Related to this is the medical treatment of injured children and soldiers in Hungary, for which Hungary made a clear offer. Finally, as far as hard military cooperation is concerned, I would also like to emphasise that although we are not supplying weapons, Hungary is a member of the European Union’s European Peace Facility, which enables us to help Ukraine by providing certain defence equipment. Hungary has provided its share. These are all related matters, regarding which we are also flexible and try to find the possibility of further assistance. We sense the clear mandate from the Hungarian people that the attacked must be helped.
And what about the mandate for the protection of Transcarpathian Hungarians? The Basic Law is quite clear in this regard.
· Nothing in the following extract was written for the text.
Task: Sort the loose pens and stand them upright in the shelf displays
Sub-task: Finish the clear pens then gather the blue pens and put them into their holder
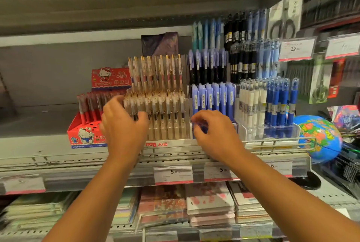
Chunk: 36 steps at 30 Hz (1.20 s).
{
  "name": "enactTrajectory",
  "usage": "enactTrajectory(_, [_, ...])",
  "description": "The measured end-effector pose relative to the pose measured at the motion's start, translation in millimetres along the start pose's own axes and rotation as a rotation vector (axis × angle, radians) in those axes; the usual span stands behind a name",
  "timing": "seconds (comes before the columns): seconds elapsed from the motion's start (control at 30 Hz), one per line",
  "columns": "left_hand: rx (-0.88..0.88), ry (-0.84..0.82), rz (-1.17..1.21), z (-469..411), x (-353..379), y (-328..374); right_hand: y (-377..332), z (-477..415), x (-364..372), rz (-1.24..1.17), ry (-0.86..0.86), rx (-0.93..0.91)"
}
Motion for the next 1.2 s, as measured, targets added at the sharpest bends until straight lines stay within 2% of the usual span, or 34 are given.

Indeed, when it comes to Ukraine, it is also about Transcarpathian Hungarians. But when it comes to Transcarpathian Hungarians, we are also talking about other Hungarian minorities across the border. Hungary’s commitment in this area cannot therefore be bypassed. And indeed,
it is our constitutional obligation to do everything for the Transcarpathian Hungarian community.
I consider it important that in the past period we have managed to help all educational, health and church institutions to continue their activities, even despite there being fewer and fewer Hungarians there. On the one hand, there is a high rate of emigration also among Hungarians, and on the other hand, and this is extremely tragic, Hungarian soldiers are also taken to the Eastern Front, where they have to sacrifice their lives in a conflict that is not something they can necessarily identify with. In this situation, we ask Ukraine for understanding regarding our concerns expressed in the field of minority rights, and we would like to find an appropriate solution to these concerns over time—together with Ukraine.
Do you expect the situation to be resolved on a bilateral basis or with international assistance?
Both. Look, Hungary was one of the first to support Ukraine’s European Union accession process. At the same time, when it comes to Ukraine’s accession,
we consider it extremely important that Kyiv ensure basic human and minority rights.
The same was a key moment in the case of Serbia before, and it was precisely this that finally brought about a historic reconciliation. As a result of the negotiations, Belgrade decided to create a kind of minority action plan. This can also be considered a result achieved by Hungarian diplomacy in connection with the Serbian accession process. We consider it important to formulate a similar goal with regard to Transcarpathian Hungarians and other minorities in Ukraine. In fact, this requirement of ours was recorded at the summit of the European Commission and the Ukrainian government in Kyiv. This is an important development, as is the fact that the Parliamentary Assembly of the Council of Europe has referred the Ukrainian minority law to the Venice Commission. I believe that it can greatly help Ukraine, which has entered the path of EU integration, if it incorporates the proposals of the Venice Commission into the law on the protection of minorities, which currently leaves much to be desired.